WHAT IS EXPECTED ▸ Your task is to reproduce, verbatim and without pictures, the lines from the opening of the listing through the line containing "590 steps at".
══ ENTRIES SUPPLIED ══
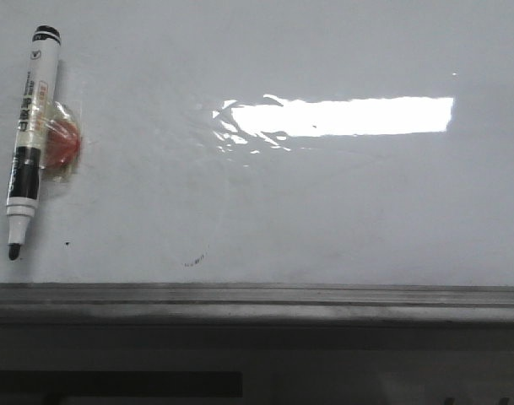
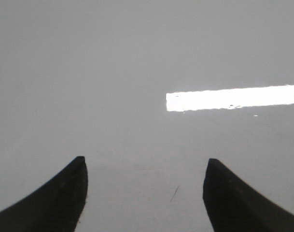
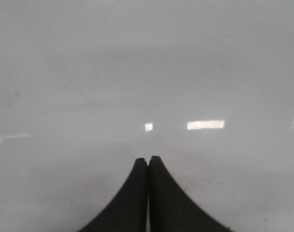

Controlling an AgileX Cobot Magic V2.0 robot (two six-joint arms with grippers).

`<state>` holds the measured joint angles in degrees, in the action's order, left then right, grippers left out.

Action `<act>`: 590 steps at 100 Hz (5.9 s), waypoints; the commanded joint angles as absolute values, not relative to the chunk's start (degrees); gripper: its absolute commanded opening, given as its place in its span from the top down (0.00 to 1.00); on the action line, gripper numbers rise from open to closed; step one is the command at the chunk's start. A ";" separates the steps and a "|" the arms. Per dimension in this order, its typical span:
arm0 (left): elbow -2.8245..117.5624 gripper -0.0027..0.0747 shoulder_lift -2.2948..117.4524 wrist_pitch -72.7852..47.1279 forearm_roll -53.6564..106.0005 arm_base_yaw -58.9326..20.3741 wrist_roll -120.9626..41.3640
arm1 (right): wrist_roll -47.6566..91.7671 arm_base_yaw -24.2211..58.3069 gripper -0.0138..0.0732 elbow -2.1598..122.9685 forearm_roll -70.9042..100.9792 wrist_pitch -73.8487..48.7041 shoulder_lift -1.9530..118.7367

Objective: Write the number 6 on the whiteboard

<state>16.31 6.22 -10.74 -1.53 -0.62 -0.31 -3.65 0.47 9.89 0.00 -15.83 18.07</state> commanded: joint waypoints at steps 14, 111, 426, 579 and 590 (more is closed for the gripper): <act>18.00 0.34 10.77 -2.84 1.30 -6.09 -1.11 | -3.51 0.79 0.91 12.07 0.00 -11.03 18.85; 18.00 0.34 43.59 11.59 11.92 -39.49 -0.68 | -3.51 0.79 0.91 12.07 0.00 -10.69 18.85; 22.95 0.59 49.07 2.38 -21.26 -57.36 0.00 | 0.00 61.51 0.91 44.94 7.15 -5.20 64.24; 22.95 0.39 25.47 -2.81 -12.53 -31.17 8.33 | -1.66 46.48 0.91 53.50 8.89 -23.33 70.73; 22.95 0.39 25.47 -2.81 -12.53 -31.17 8.33 | -1.79 45.86 0.91 52.52 7.27 -25.21 68.55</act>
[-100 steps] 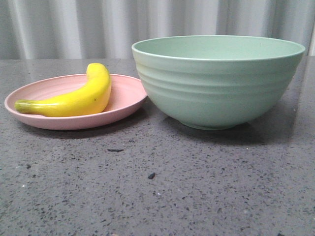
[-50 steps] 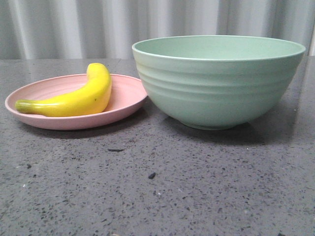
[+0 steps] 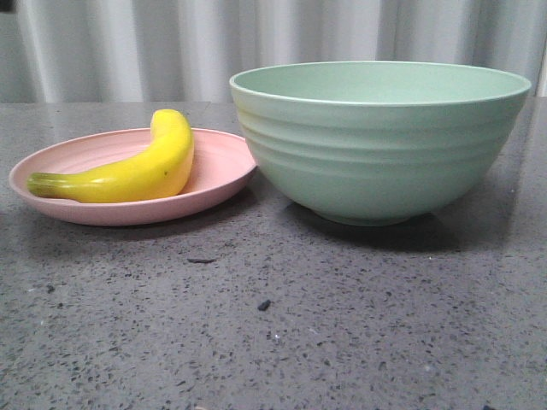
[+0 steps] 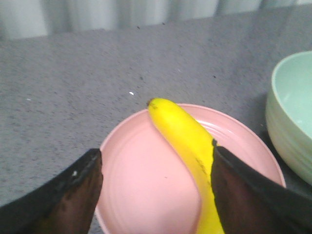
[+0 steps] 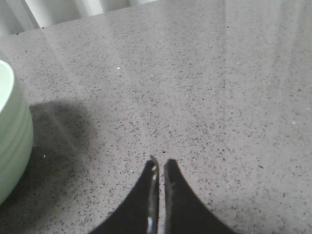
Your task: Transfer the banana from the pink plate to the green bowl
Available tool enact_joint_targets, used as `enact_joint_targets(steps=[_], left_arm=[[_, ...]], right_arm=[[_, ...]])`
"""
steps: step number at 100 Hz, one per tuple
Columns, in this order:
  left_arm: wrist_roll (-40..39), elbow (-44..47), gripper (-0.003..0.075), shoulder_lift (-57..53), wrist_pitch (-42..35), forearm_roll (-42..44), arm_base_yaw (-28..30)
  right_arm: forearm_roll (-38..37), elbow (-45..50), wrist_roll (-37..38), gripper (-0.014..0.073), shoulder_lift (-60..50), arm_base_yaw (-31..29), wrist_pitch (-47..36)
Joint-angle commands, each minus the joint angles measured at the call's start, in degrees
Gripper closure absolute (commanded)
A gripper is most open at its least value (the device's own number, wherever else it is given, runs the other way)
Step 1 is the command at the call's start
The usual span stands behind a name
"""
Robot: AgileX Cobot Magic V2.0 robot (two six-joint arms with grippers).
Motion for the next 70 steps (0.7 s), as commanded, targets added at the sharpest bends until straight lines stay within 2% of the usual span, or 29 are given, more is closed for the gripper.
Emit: enact_joint_targets(steps=[1, 28, 70], left_arm=[[-0.02, -5.22, 0.0279, 3.70, 0.28, -0.07, -2.98], [0.84, -12.73, 0.0279, 17.04, 8.36, -0.07, -10.12], [0.94, -13.84, 0.0279, 24.02, 11.53, -0.02, -9.99]], right_arm=[[-0.02, -2.11, -0.15, 0.0655, 0.68, 0.09, -4.04], [-0.02, -2.11, -0.15, 0.0655, 0.68, 0.09, -4.04], [-0.02, -2.11, -0.15, 0.0655, 0.68, 0.09, -4.04]])
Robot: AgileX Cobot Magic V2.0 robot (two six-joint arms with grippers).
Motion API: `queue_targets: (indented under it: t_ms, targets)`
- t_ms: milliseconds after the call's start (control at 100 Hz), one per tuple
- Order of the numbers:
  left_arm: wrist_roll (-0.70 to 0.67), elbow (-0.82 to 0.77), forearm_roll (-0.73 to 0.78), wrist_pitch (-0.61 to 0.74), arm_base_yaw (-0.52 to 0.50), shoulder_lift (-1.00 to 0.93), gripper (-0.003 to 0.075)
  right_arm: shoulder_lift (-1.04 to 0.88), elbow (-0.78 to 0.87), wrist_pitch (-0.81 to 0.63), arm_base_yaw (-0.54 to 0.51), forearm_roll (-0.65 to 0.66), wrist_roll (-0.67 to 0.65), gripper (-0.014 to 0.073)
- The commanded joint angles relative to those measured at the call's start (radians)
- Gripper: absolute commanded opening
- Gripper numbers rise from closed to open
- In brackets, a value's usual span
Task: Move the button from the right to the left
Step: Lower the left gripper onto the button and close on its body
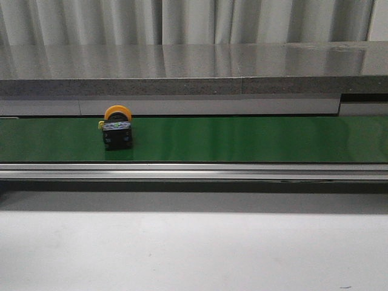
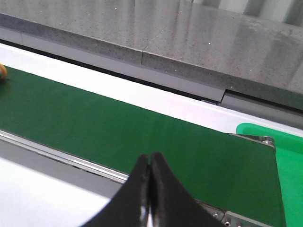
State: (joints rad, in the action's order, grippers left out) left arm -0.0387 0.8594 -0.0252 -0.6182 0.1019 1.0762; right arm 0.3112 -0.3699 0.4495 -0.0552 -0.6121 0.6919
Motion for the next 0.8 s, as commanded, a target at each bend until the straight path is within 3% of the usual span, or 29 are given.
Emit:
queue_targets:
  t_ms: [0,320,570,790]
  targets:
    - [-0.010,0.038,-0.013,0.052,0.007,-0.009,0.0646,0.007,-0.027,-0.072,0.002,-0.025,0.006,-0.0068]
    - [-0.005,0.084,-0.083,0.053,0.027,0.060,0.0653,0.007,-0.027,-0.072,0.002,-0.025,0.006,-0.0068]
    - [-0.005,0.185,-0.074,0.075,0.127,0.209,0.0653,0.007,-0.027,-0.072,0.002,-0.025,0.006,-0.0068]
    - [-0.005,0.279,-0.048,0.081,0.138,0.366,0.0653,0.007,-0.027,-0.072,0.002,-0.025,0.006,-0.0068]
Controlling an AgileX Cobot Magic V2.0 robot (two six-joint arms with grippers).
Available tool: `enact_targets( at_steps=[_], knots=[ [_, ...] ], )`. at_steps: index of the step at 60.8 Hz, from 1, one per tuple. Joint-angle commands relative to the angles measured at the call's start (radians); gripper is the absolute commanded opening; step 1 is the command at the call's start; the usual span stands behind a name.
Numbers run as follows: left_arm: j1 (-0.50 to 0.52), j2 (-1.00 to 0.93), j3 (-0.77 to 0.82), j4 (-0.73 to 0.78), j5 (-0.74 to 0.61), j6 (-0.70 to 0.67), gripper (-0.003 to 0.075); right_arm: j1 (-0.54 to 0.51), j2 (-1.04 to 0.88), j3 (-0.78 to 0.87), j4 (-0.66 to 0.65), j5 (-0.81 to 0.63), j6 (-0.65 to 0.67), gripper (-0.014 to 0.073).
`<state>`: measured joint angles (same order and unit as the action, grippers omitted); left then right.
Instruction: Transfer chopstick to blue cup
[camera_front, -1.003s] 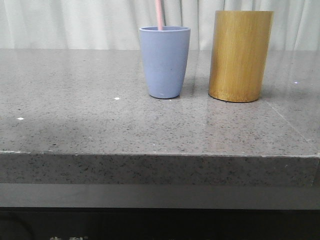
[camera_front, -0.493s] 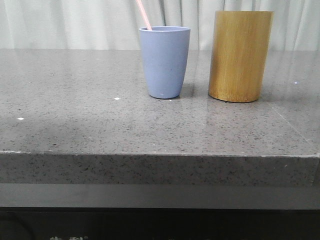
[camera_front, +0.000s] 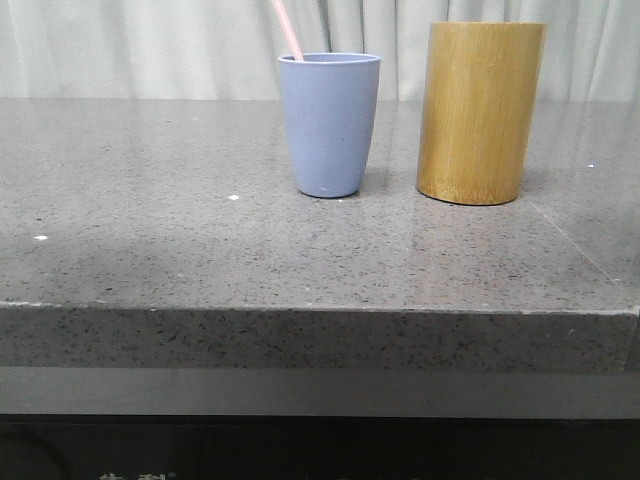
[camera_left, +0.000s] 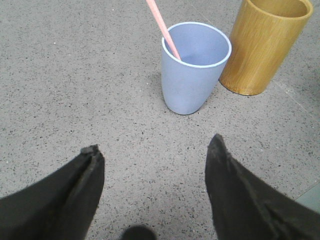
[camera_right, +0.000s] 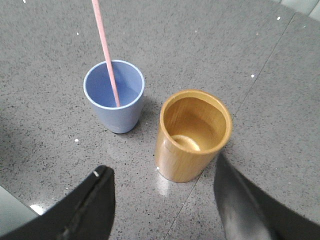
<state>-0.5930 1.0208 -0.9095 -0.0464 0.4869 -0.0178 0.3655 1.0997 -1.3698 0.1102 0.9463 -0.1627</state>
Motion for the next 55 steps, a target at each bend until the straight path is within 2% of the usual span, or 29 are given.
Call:
enact_targets(
  at_steps=[1,17,34,39,47,51,55],
  knots=[
    [0.001,-0.011,-0.029,-0.003,-0.075,-0.009,0.0442,-0.004,-0.102,0.067,-0.003,-0.158,0.006,0.0455],
    [0.001,-0.011,-0.029,-0.003,-0.075,-0.009,0.0442,-0.003,-0.301,0.338,0.006,-0.345,0.006,0.0455],
    [0.001,-0.011,-0.029,-0.003,-0.075,-0.009,0.0442,-0.003,-0.428,0.514,0.020,-0.484,0.006,0.0449],
    [0.001,-0.011,-0.029,-0.003,-0.075,-0.009,0.0442,-0.003,-0.437,0.526,0.020,-0.497,0.006,0.0394],
    [0.001,-0.011,-0.029,-0.003,-0.075,-0.009,0.0433,-0.003,-0.437,0.526,0.020,-0.496,0.006,0.0222],
    [0.001,-0.011,-0.029,-0.003,-0.075,-0.009,0.0398,-0.003,-0.437,0.526,0.020,-0.496,0.006,0.0139],
    [0.001,-0.011,-0.029,-0.003,-0.075,-0.009,0.0330,-0.003,-0.437,0.526,0.020,-0.495,0.006,0.0057]
  ],
)
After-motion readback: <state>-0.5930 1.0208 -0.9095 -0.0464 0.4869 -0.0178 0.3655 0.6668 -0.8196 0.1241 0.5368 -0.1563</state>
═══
TASK SOLUTION ▸
Controlling an AgileX Cobot Magic V2.0 robot (two six-joint arms with grippers).

`<state>` holds the measured joint angles in degrees, in the action's order, left then right, grippers left out.

Action `<act>`: 590 steps at 100 Hz (5.9 s), waypoints; the commanded joint angles as absolute values, not relative to the chunk's start (degrees); gripper: its absolute commanded opening, given as its place in its span from the top down (0.00 to 1.00); on the action line, gripper numbers rise from open to closed; step one is the command at the chunk's start. A ";" separates the steps and a "|" the arms. Per dimension in this order, its typical span:

This output has come to an end.